==== INFORMATION PROVIDED ====

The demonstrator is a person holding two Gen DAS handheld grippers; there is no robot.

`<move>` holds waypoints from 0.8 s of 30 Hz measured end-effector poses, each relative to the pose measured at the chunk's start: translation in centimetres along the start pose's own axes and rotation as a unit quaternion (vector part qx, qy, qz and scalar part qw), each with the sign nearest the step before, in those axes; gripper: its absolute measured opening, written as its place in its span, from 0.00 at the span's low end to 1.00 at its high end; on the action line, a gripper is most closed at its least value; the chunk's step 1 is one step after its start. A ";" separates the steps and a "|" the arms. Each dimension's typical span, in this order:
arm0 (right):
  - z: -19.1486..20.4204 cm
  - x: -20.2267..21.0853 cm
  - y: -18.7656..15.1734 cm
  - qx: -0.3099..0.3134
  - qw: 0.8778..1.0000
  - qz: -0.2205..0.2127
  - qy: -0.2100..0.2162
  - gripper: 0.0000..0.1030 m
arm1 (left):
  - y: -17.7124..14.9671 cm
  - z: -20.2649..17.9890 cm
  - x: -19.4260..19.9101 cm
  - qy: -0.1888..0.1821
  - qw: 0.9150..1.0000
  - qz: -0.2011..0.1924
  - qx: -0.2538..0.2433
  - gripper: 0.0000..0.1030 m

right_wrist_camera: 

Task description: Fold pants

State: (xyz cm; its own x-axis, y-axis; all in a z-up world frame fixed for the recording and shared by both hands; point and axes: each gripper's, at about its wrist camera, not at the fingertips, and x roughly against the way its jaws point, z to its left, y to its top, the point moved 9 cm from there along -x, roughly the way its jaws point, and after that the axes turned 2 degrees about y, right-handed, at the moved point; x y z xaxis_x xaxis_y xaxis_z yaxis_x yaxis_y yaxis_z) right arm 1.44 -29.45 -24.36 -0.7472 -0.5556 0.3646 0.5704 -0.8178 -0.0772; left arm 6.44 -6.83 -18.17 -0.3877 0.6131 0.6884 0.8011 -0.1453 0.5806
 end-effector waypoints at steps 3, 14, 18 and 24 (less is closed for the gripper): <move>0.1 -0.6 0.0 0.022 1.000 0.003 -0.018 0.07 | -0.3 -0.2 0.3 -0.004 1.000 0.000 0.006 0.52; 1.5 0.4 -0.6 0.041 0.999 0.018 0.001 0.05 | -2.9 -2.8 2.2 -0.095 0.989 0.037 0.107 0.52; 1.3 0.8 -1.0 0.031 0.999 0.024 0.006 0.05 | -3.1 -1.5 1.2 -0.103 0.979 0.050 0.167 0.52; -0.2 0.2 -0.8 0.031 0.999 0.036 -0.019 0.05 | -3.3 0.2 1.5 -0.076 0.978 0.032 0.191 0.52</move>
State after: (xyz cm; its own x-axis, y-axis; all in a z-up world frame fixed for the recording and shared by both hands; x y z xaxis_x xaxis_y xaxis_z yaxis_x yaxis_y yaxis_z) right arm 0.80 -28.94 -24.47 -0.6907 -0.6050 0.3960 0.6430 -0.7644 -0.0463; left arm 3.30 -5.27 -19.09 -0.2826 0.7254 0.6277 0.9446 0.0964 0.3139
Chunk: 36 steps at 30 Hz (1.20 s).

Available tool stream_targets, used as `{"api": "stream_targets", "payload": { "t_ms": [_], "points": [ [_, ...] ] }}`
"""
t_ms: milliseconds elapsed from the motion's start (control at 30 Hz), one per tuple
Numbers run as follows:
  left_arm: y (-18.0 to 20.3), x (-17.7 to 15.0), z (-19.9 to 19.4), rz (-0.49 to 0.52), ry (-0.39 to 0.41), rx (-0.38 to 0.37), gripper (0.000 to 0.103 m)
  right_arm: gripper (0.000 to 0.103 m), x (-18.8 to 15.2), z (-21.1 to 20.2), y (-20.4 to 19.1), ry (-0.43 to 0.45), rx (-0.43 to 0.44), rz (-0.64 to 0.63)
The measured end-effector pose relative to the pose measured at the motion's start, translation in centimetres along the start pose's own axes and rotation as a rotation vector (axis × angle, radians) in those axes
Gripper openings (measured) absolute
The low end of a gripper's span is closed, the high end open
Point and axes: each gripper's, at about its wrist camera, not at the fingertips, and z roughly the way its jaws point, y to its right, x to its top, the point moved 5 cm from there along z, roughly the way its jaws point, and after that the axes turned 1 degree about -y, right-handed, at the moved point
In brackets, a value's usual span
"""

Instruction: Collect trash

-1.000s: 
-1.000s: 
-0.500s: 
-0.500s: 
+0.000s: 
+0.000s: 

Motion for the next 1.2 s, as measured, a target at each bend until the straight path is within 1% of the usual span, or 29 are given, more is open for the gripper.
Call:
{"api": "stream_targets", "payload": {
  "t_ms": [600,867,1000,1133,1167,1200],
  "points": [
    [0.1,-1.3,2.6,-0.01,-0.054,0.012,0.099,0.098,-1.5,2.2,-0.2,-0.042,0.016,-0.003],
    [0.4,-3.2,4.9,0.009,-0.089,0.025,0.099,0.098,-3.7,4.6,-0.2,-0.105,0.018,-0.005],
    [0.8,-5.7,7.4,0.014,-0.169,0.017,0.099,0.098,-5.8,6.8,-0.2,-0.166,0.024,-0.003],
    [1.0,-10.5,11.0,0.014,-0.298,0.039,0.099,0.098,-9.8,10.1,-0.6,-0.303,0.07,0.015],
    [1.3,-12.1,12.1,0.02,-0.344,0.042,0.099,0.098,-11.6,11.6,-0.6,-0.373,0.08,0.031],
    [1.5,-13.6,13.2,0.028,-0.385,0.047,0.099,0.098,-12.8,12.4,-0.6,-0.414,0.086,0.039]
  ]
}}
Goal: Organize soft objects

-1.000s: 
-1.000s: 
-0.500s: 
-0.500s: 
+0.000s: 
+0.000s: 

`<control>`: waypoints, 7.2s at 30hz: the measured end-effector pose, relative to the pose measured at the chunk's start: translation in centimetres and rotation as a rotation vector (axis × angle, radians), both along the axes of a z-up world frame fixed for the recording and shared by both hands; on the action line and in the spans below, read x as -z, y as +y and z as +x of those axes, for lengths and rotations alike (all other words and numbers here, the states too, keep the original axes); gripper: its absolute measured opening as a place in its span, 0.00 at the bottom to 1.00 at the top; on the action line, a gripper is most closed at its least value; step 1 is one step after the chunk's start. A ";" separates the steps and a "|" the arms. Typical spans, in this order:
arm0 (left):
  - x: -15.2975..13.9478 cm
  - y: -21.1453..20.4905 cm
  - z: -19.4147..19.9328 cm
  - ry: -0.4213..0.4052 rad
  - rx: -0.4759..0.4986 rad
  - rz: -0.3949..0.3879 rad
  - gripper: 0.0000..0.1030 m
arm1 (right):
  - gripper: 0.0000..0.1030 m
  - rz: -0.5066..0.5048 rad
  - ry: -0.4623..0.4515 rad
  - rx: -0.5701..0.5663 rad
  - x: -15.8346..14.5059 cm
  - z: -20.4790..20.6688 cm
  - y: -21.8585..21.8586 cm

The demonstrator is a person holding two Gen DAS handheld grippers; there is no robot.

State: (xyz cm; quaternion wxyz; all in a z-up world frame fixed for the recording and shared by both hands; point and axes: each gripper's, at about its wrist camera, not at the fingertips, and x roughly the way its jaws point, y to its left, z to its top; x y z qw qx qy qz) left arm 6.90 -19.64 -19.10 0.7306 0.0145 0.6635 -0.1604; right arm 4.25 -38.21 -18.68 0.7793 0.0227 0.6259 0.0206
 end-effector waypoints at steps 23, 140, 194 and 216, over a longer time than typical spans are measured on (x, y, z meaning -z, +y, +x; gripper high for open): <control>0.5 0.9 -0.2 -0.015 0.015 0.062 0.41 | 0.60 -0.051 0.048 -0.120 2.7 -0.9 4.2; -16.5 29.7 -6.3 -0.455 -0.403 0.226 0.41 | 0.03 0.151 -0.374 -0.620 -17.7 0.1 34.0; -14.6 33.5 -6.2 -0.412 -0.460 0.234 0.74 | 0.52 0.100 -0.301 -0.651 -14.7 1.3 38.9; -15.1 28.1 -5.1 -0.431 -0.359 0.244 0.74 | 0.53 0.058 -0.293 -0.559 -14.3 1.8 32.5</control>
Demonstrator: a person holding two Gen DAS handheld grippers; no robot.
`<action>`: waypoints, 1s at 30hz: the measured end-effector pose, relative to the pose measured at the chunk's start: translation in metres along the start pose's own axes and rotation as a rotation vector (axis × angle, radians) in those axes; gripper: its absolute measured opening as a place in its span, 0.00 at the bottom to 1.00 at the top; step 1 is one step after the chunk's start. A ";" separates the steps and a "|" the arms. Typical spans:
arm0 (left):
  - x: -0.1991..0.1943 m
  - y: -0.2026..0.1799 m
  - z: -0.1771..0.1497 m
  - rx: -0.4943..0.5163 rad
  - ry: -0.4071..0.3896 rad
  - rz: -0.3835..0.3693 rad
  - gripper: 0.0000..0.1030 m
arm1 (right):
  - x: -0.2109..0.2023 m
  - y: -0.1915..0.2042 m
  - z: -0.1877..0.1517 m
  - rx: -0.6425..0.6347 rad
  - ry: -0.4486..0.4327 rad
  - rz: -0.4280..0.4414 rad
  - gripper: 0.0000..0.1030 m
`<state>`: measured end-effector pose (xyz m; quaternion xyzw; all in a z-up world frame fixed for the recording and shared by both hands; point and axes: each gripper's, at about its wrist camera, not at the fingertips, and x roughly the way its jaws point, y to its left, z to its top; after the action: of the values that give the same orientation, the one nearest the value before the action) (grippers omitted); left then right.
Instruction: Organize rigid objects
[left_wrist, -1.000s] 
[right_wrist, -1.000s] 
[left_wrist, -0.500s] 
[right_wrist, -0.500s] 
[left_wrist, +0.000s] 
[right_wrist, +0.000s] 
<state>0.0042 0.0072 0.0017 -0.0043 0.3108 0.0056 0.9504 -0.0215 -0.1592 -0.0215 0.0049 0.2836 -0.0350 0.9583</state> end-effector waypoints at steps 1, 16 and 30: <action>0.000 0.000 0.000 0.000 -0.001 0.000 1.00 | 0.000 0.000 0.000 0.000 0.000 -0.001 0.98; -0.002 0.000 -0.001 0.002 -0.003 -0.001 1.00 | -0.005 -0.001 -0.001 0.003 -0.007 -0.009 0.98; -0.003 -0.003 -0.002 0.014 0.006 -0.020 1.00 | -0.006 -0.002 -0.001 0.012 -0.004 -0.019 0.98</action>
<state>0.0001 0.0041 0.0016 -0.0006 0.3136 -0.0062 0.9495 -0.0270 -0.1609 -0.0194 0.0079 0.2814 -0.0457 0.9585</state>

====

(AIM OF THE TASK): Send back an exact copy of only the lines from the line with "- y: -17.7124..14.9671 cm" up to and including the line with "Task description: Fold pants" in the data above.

(SOLUTION TO THIS EXERCISE):
  - y: -17.7124..14.9671 cm
  - z: -20.2649..17.9890 cm
  - x: -19.4260..19.9101 cm
  - qy: -0.1888..0.1821
  - qw: 0.9150..1.0000
  - qz: -0.2011..0.1924
  - qx: -0.2538..0.2433
  - gripper: 0.0000..0.1030 m

right_wrist_camera: 

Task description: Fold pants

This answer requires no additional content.